This function estimates a beta regression model and calculates the corresponding marginal effects.

Usage

betamfx(formula, data, atmean = TRUE, robust = FALSE, 
        clustervar1 = NULL, clustervar2 = NULL, 
        control = betareg.control(), link.phi = NULL, type = "ML")

Arguments

formula

an object of class ``formula'' (or one that can be coerced to that class).

data

the data frame containing these data. This argument must be used.

atmean

default marginal effects represent the partial effects for the average observation. If atmean = FALSE the function calculates average partial effects.

robust

if TRUE the function reports White/robust standard errors.

clustervar1

a character value naming the first cluster on which to adjust the standard errors.

clustervar2

a character value naming the second cluster on which to adjust the standard errors for two-way clustering.

control

a list of control arguments specified via betareg.control.

link.phi

as in the betareg function.

type

as in the betareg function.

Value

mfxest

a coefficient matrix with columns containing the estimates, associated standard errors, test statistics and p-values.

fit

the fitted betareg object.

dcvar

a character vector containing the variable names where the marginal effect refers to the impact of a discrete change on the outcome.

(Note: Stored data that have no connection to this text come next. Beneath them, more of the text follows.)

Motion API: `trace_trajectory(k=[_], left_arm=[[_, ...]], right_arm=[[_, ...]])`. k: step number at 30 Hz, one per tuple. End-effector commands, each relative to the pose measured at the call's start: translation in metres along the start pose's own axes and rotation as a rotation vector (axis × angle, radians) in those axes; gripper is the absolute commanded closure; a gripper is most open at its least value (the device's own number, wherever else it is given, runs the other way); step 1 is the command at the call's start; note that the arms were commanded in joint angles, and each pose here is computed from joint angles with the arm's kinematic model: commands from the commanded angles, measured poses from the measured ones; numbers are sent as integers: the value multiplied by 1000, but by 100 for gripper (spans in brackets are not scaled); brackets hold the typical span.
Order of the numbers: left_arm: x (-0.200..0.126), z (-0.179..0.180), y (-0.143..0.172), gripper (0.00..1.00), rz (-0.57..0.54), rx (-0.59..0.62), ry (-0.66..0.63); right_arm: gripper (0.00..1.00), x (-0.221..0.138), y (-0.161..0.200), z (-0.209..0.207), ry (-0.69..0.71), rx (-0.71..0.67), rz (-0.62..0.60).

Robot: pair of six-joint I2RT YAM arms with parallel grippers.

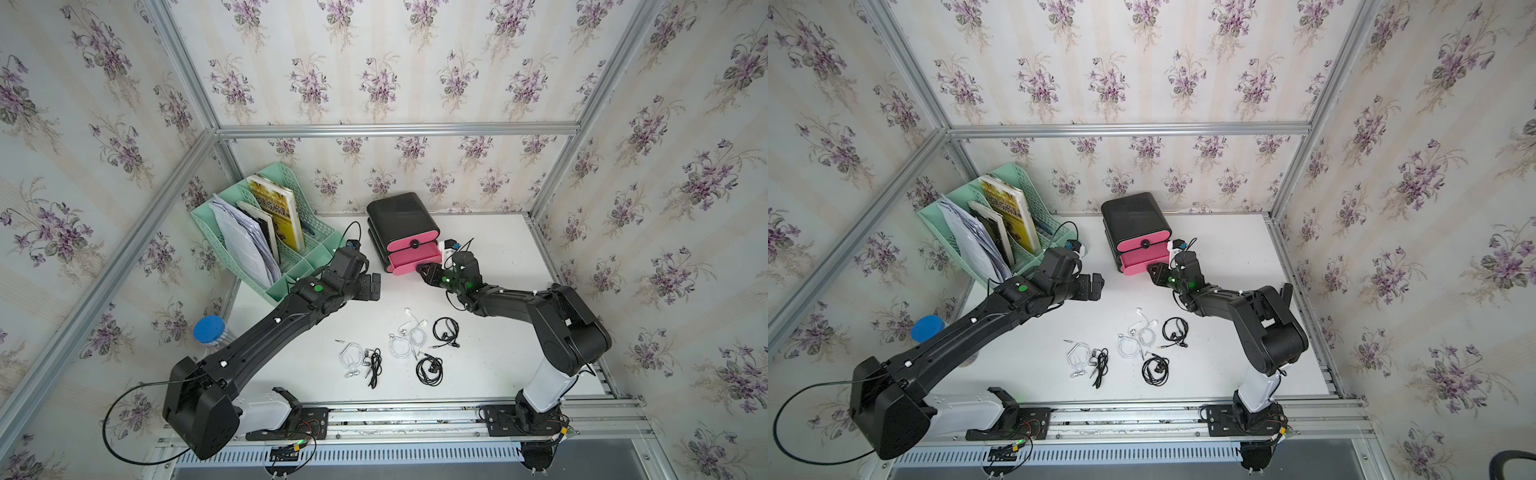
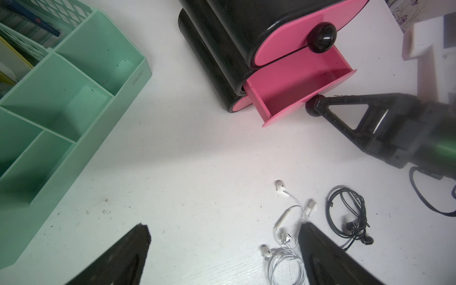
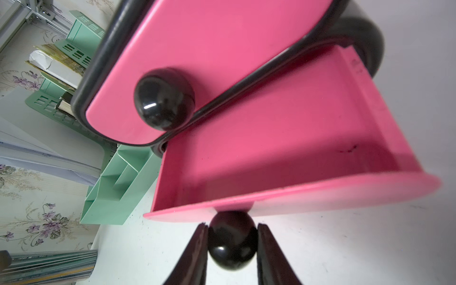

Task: Place the wired earphones into the drawer by color
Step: Open the drawer in the storage box.

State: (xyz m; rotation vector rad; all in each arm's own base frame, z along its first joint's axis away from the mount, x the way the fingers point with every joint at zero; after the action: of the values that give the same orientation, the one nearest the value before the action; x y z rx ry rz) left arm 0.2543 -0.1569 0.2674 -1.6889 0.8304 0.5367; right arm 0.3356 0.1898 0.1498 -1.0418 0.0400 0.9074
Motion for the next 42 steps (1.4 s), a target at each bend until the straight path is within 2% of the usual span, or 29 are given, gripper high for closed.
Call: trace_trajectory(k=[1, 28, 42], left_arm=[[-1, 1, 0, 1, -11, -10, -8], [-2, 3, 2, 1, -11, -14, -9], [-1, 4, 4, 1, -6, -14, -17]], right_arm=[[66, -5, -6, 4, -18, -16, -49], [66, -28, 8, 9, -6, -24, -34], [55, -30, 7, 9, 13, -32, -29]])
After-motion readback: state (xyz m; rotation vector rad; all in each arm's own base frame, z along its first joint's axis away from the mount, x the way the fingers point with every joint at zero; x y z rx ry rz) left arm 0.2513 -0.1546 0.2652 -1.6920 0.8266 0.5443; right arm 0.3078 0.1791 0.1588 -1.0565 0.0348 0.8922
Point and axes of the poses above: each gripper's point midway between its finger pads, its own x axis out along the fingers, its own z axis along the line the jaws close on, y = z × x, the point moved 10 cm from there along -x, back along the fingers, and after that the axes turned 8 degrees about -x, right-handed, at the moved point
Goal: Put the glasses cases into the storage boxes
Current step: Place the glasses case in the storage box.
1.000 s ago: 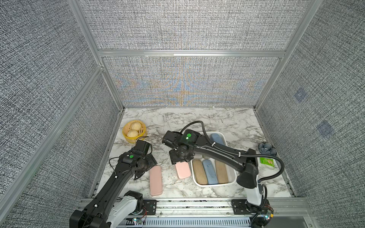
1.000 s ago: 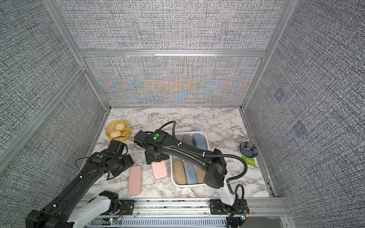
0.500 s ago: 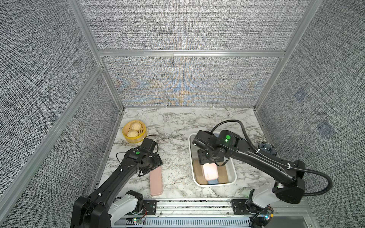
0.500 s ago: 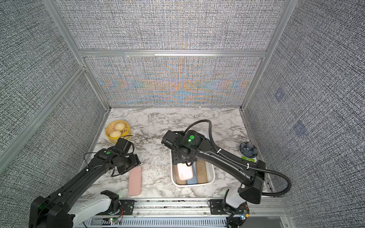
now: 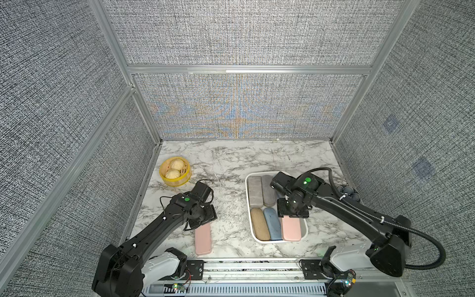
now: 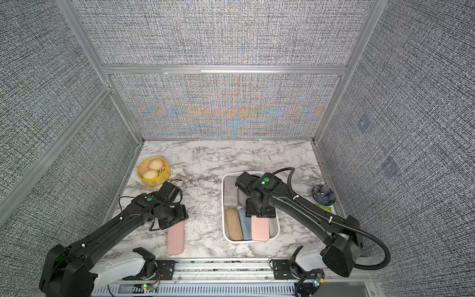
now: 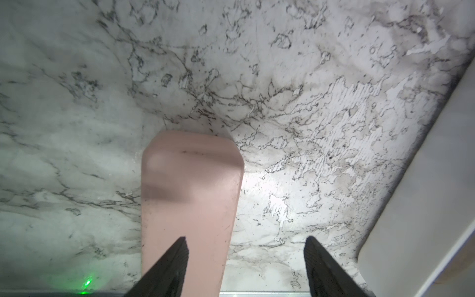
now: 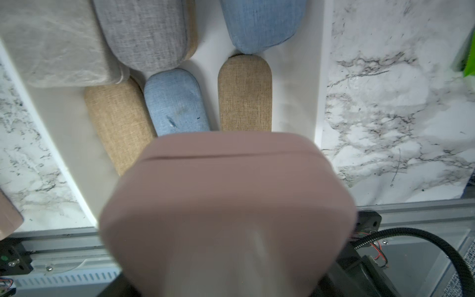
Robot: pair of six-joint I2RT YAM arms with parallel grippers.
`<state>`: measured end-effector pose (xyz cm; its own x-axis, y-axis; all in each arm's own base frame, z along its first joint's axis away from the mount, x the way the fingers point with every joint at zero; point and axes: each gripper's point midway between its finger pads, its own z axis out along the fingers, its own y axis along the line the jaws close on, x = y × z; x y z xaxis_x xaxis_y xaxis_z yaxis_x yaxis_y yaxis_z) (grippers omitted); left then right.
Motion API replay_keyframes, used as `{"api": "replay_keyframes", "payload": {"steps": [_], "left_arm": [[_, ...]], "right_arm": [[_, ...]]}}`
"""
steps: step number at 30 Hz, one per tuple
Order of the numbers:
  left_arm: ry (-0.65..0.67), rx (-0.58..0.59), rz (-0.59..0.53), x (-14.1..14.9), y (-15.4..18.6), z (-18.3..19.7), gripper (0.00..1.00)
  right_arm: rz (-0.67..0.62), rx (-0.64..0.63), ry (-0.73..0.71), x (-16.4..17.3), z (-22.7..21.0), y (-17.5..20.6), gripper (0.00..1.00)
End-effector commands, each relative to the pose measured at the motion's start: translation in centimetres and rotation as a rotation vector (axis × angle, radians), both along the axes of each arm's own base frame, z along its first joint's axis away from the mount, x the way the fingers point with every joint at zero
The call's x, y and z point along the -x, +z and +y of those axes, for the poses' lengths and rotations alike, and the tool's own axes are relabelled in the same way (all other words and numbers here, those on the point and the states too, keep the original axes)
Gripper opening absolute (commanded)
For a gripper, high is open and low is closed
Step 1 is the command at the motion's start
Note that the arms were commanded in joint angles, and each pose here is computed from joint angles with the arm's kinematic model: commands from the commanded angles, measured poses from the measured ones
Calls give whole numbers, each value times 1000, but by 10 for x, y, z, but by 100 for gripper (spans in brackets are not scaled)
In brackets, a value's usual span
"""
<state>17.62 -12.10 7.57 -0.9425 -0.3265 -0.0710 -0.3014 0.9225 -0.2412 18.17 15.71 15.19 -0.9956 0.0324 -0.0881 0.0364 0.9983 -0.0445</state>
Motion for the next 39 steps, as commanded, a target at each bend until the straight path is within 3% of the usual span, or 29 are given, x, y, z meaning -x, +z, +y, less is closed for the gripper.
{"api": "replay_keyframes", "payload": {"steps": [1, 12, 23, 28, 30, 31, 32, 39], "left_arm": [[15, 10, -7, -3, -1, -2, 73], [22, 3, 9, 1, -9, 0, 73], [28, -4, 21, 3, -14, 1, 73], [40, -11, 40, 7, -19, 3, 78], [44, -14, 45, 8, -21, 4, 80], [45, -14, 47, 8, -20, 4, 85], [46, -15, 50, 9, -21, 4, 99], [46, -27, 73, 17, -25, 6, 99]], "right_arm": [[66, -46, 41, -5, 9, -14, 54], [222, -15, 123, -14, 14, -57, 53], [254, 96, 134, -25, -7, -74, 53], [252, 128, 135, -29, -10, -84, 54], [239, 135, 137, -32, -10, -85, 61], [235, 132, 136, -33, -9, -85, 67], [232, 133, 137, -34, -9, -85, 72], [200, 128, 124, -32, -11, -72, 89]]}}
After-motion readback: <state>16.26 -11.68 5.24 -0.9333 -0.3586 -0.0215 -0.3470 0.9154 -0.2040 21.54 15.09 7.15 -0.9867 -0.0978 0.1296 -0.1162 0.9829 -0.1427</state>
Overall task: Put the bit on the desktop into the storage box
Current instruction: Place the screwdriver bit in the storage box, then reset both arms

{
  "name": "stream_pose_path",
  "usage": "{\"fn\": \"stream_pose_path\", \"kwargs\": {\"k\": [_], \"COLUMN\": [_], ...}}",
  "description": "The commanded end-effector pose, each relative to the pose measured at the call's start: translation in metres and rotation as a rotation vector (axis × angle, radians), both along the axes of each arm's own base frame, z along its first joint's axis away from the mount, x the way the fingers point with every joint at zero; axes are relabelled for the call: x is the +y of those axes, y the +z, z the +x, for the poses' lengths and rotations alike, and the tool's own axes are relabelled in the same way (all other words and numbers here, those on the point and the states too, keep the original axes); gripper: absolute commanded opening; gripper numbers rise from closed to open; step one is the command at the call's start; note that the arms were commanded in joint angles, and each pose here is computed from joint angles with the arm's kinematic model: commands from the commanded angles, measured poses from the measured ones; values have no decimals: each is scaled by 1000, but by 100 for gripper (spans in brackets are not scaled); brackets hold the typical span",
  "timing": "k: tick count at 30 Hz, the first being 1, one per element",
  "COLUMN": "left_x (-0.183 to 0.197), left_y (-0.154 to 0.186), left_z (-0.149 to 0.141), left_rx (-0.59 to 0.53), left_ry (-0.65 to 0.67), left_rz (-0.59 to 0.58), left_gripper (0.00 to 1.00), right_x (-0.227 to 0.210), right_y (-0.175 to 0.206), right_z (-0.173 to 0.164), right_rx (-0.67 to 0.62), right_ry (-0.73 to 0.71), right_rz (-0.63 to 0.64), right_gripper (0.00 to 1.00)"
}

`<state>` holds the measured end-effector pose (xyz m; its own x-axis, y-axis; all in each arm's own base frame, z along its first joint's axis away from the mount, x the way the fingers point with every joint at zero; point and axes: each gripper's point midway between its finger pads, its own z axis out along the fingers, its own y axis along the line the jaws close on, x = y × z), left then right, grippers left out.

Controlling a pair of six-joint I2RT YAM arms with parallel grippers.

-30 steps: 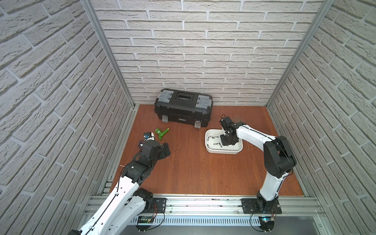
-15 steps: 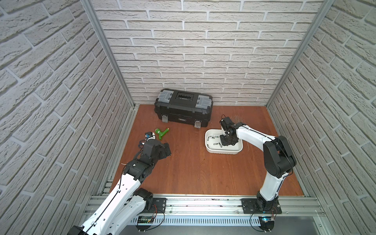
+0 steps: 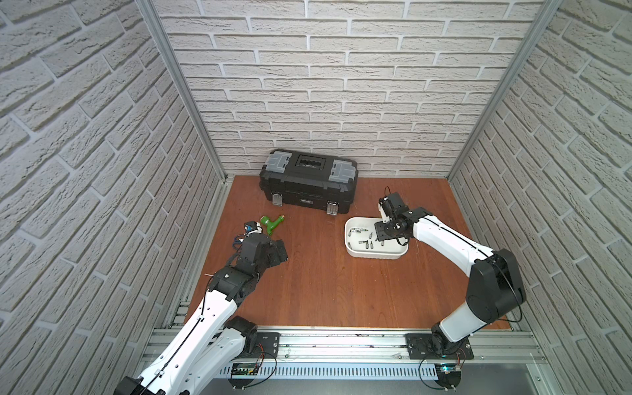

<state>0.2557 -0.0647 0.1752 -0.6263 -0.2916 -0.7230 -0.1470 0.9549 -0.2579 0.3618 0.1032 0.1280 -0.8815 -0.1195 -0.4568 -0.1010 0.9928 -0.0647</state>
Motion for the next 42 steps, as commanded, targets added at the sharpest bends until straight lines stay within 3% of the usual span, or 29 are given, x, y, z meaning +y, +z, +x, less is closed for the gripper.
{"fn": "stream_pose_path", "kwargs": {"k": [1,10,15,19,27,35,42], "left_x": [5,18,31,42,52,53,54], "left_y": [10,29,50,60,71,61,53], "left_z": [6,13,11,9,5,8,7], "left_rx": [-44,-128,-214,-260,-327,-387,-378], "left_ry": [25,80,132,173,177,176,163], "left_rz": [8,35,55,82,153,178,206], "left_gripper": [98,98,98,98,98,98,98], "right_x": [-9,-52,-91,-122,-157,-166,-149], "right_y": [33,95,111,113,82,24,1], "right_z": [3,-18,-38,-56,-71,-56,-22], "right_rx": [-129,-408,-582,-696,-755,-743,-749], "right_ry": [-24,-142,-266,-392,-496,-507,-347], "right_rz": [7,3,-29,-38,-105,-118,-101], "right_gripper": [63,79,98,98,98,98,98]}}
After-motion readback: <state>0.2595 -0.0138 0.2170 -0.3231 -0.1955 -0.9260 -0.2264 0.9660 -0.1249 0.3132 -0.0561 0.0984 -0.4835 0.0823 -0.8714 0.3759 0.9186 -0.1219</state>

For example, a factor variable.

call

the matched call.

Details

The underlying link function in the mean model (mu) is ``logit''. If both robust=TRUE and !is.null(clustervar1) the function overrides the robust command and computes clustered standard errors.

References

Francisco Cribari-Neto, Achim Zeileis (2010). Beta Regression in R. Journal of Statistical Software 34(2), 1-24.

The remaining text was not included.